I’m often iterating on skills in the same session where failures happen. The hook fires after the session ends, captures the correction, and flags it. But I’ve already fixed the skill.

The obvious check: was the skill file modified after the correction? In one case, a deploy skill was modified the day after a correction, and the system said “possibly resolved.” The commit was about cluster-admin detection. The API key issue? Still wide open.

Timestamps tell you when a file changed. They don’t tell you what changed.

So the system reads the current skill file and compares it against the specific correction. My correction said “configure the API key via the internal auth store.” The skill has API key setup via environment variables at line 144 and a secret mount at line 277. But nothing about OpenClaw’s internal auth-profiles.json path. Verdict: partially resolved. Here’s what’s covered, here’s the gap, here’s the evidence.

Data replaces intuition

After enough sessions, patterns emerge. Each file records which skills were invoked and how many corrections were attributed to each. Aggregate across all files and you get an effectiveness table.

A skill invoked 18 times with zero corrections is doing its job. A skill invoked 4 times with 3 corrections needs surgery. A skill invoked once with one correction is noise, not signal.

You stop reviewing skills when something “feels off.” You review the ones the numbers flag. In theory, skills with consistently high correction rates could be fed to an autonomous optimization loop that iterates on the skill text using the correction data as an eval set. In practice, evaluating whether a skill “worked” requires LLM-as-judge, which is too noisy to optimize against reliably. For now, the effectiveness table points you at the problem. You fix the skill yourself. Your judgment is still faster and more accurate than an automated loop for prompt-shaped artifacts.

Routing to the right place

Every learning has a home. “Google Sheets range math: end_row = start_row + num_rows - 1” goes in a gotchas file. “Use DeepWiki for semantic queries, GitHub API for fresh data” goes with tool heuristics. “Default to Yellow for PM confidence when engineering hasn’t set Color Status” goes in the main config.

The right file matters because everything loaded into context costs tokens on every session. Dump all learnings into one place and the file bloats past usefulness. Your agent reads 80 irrelevant rules to find the 3 it needs.

Route learnings by type.
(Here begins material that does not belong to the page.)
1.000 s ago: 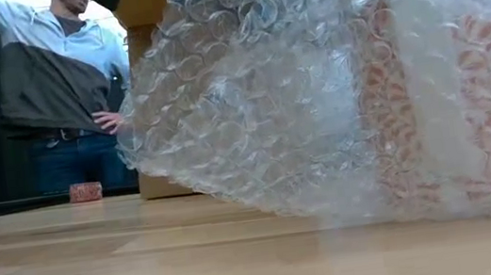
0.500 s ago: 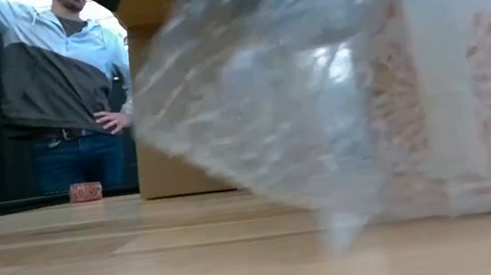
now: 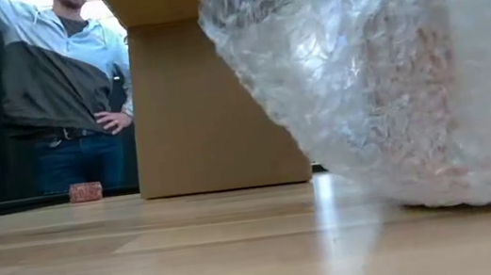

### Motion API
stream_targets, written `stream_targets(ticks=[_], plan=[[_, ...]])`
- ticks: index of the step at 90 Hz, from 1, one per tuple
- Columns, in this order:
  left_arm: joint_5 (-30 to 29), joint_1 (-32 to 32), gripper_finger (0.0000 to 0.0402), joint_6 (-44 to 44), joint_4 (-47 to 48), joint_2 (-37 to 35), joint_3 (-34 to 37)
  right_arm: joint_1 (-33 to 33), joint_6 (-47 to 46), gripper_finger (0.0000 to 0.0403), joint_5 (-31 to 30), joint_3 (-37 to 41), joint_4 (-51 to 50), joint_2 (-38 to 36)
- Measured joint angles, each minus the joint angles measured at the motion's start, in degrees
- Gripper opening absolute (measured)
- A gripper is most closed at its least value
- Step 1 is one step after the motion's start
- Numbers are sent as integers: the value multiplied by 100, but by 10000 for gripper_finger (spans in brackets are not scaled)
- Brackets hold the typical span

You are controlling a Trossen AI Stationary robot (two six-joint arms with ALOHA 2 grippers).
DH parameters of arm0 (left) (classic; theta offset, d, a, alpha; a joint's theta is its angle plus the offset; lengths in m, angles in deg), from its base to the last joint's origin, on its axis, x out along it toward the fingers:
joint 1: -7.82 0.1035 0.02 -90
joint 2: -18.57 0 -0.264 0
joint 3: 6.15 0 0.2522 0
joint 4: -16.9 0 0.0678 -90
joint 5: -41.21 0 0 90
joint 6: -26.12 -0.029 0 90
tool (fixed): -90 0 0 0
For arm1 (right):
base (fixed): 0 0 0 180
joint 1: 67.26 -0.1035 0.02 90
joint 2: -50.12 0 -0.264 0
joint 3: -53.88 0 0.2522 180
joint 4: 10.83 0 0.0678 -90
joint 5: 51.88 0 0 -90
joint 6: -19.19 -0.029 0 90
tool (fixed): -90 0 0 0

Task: Wrap mug
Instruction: Wrap the orange cup with the transparent bubble wrap

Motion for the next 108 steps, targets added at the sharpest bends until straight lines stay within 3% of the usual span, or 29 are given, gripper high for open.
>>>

Keep each file lean. Your context budget is the scarcest resource in the system.

The loop, closed

After every session: extract skills and corrections from the transcript, attribute corrections with two-pass verification, save structured proposals. During curation: show the effectiveness table, check each flagged skill’s content against its correction, route approved learnings to the right config file.
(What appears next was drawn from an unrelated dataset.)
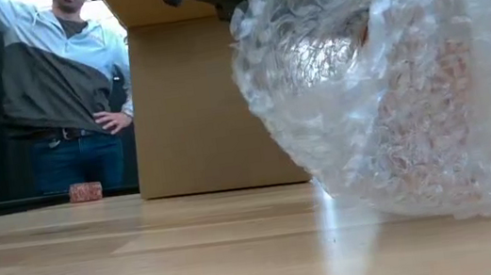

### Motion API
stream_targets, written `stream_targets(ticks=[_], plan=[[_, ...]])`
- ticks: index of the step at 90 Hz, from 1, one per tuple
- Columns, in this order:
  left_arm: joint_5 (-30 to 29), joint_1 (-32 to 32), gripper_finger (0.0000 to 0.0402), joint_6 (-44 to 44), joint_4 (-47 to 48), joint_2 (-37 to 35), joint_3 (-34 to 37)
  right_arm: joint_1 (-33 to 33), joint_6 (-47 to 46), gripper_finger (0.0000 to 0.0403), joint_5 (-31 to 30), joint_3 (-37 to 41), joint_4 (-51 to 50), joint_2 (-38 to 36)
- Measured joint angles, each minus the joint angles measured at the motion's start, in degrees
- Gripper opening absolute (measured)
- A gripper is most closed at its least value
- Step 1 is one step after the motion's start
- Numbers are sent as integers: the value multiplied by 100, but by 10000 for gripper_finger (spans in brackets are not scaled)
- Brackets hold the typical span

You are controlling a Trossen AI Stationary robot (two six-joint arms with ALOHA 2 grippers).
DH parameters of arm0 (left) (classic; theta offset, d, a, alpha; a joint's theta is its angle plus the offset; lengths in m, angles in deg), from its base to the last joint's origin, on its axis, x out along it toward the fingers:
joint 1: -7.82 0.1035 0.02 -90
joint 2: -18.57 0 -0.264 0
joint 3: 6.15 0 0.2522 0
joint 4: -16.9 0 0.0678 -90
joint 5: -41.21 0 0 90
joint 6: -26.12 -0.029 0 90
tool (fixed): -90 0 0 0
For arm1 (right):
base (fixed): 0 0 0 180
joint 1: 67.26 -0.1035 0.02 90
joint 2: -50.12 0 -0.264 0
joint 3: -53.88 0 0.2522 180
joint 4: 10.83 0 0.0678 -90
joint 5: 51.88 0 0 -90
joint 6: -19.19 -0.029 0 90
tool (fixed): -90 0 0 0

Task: Wrap mug
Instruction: Wrap the orange cup with the transparent bubble wrap

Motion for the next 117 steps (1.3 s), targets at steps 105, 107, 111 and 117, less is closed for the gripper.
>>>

The paper called it “continual meta-learning.” What I built is three things: a capture hook that runs after every session, an attribution system that tells me which skill (if any) caused each failure, and a review workflow that checks whether I already fixed it before asking me to look at it.

Your agent can’t learn by itself. But you can build the scaffolding so every correction you make sticks.

And one more thing.

The paper that inspired all this proposes auto-generating skills from failures and auto-promoting them into the agent’s behavior. I deliberately didn’t do that. The human gate, the curation session where I review each learning and decide whether it’s worth keeping, is the most important part of the system. Not because automation couldn’t work. Because the judgment about what to remember is the one thing that should stay human.

An agent that remembers everything learns nothing. An agent that remembers only what you choose to teach it gets better every week.